The Post Office Department was doing a brisk business selling the new stamp and first day covers at tables set along the left side under the tent. All available seating under the tent was soon taken, and a crowd had to stand outside in the sun during the ceremonies, which got underway about 11:00 a.m. The Spokane Falls Brass Band (two trumpets, two French horns, and one trombone) played Joplin selections as a prelude to the ceremonies. It was a moving program, with fine tributes to Joplin, and I caught it all on tape with my new Sony Walkman stereo, a birthday gift from Yvonne. Near the end of the program Bob Darch played "Maple Leaf Rag," and Dick Zimmerman played "The Cascades." Four of Joplin's relatives were present, and were introduced.

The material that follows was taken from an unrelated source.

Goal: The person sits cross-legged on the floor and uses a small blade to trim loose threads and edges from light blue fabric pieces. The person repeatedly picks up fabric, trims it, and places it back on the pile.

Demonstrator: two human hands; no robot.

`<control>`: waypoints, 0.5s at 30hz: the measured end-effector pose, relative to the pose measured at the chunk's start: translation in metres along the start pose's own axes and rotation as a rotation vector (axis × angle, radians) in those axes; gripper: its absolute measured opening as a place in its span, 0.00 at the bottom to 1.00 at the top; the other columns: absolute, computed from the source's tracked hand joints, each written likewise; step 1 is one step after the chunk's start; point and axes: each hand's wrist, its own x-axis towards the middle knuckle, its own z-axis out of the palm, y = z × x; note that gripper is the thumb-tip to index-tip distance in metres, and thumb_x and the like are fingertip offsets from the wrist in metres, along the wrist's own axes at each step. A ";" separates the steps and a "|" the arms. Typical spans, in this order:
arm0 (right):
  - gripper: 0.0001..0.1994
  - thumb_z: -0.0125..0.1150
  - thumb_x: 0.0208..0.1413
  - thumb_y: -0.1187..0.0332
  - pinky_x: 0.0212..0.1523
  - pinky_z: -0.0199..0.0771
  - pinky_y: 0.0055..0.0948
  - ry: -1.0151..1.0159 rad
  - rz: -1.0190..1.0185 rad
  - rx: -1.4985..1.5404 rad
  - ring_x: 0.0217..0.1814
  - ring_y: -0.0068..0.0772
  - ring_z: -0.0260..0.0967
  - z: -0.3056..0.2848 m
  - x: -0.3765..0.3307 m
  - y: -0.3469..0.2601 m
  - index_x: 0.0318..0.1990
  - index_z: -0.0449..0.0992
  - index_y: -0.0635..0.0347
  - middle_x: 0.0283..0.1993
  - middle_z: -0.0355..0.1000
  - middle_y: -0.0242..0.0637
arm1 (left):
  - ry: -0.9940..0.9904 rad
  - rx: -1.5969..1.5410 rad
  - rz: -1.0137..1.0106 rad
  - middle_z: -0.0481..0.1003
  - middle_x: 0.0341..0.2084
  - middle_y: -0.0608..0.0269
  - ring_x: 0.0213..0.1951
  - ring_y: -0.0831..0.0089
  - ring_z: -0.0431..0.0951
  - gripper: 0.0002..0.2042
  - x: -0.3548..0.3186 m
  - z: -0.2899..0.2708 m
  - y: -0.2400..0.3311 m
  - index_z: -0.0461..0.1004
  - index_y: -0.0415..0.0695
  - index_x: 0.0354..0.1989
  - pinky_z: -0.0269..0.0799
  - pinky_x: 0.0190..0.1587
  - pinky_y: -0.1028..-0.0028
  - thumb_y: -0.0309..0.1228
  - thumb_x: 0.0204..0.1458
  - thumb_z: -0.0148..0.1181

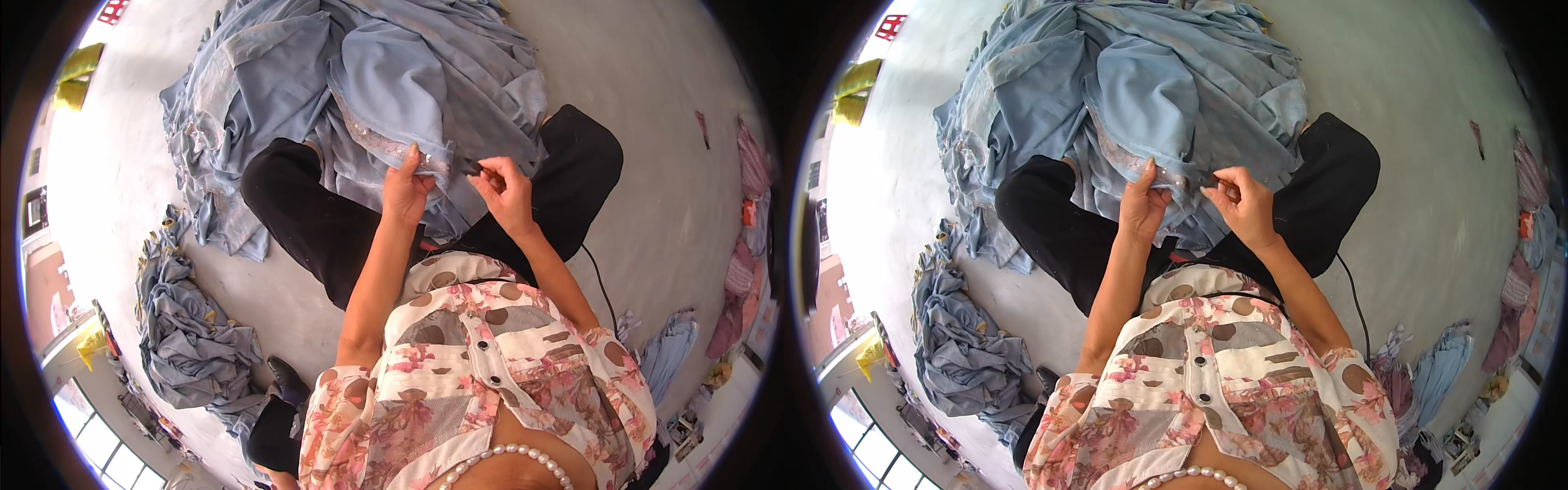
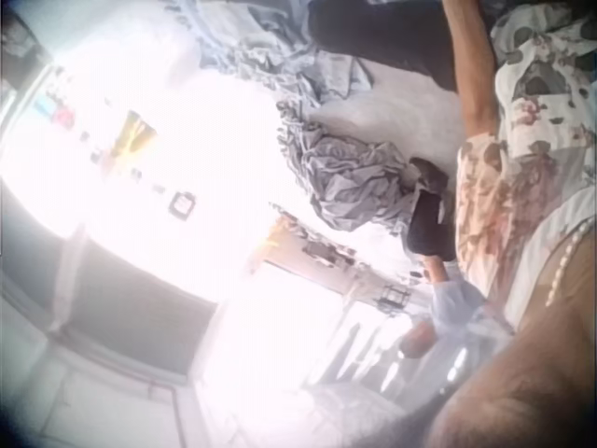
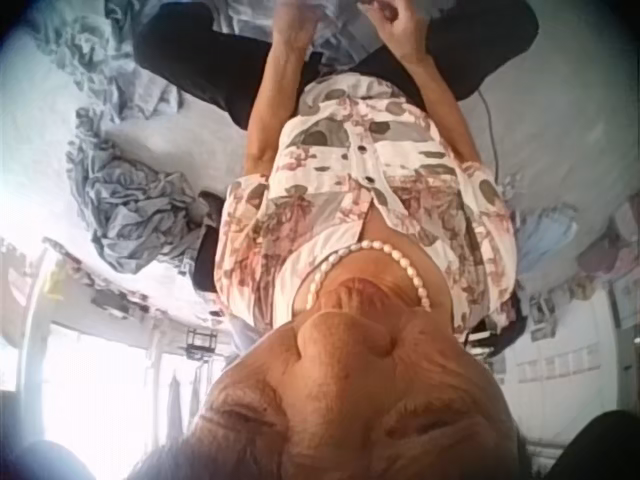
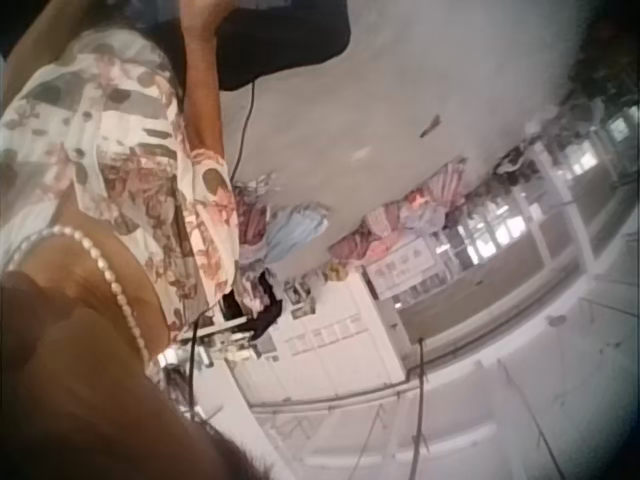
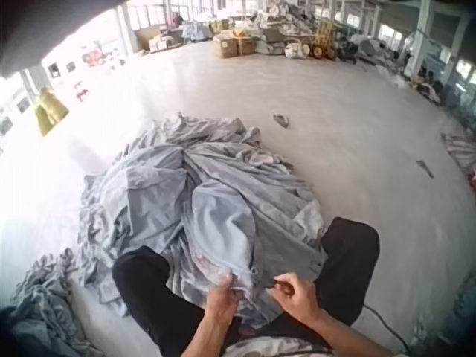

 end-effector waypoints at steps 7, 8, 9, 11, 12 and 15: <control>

After lunch I drove out to Liberty Park, where Joplin once played cornet with the Queen City Concert Band in the late 1890s, for a run-through of the evening's numbers with Dave Reffkin. I then came back to the hotel and practiced some more.

Kathi Backus, David Gillespie and Bill Russell were staying at the Bothwell too, and I drove them over to Liberty Park for the evening's concert, which was produced, as were all the concerts, by Dick Zimmerman. The Spokane Falls Brass Band performed first, followed by Dave Reffkin (violin) and me. We played Lamb's "Contentment Rag," "Non Profit Rag" (a Reffkin original), and "A Coon's Birthday," by Paul Lincke, the German composer of "Glow Worm." The Et Cetera String Band was next, a trio of violin, mandolin and guitar.

They specialize in Kansas City folk ragtime, and are delightful to hear. The St. Louis Ragtimers played several numbers in their jaunty, captivating style. They have been together for 20 years now.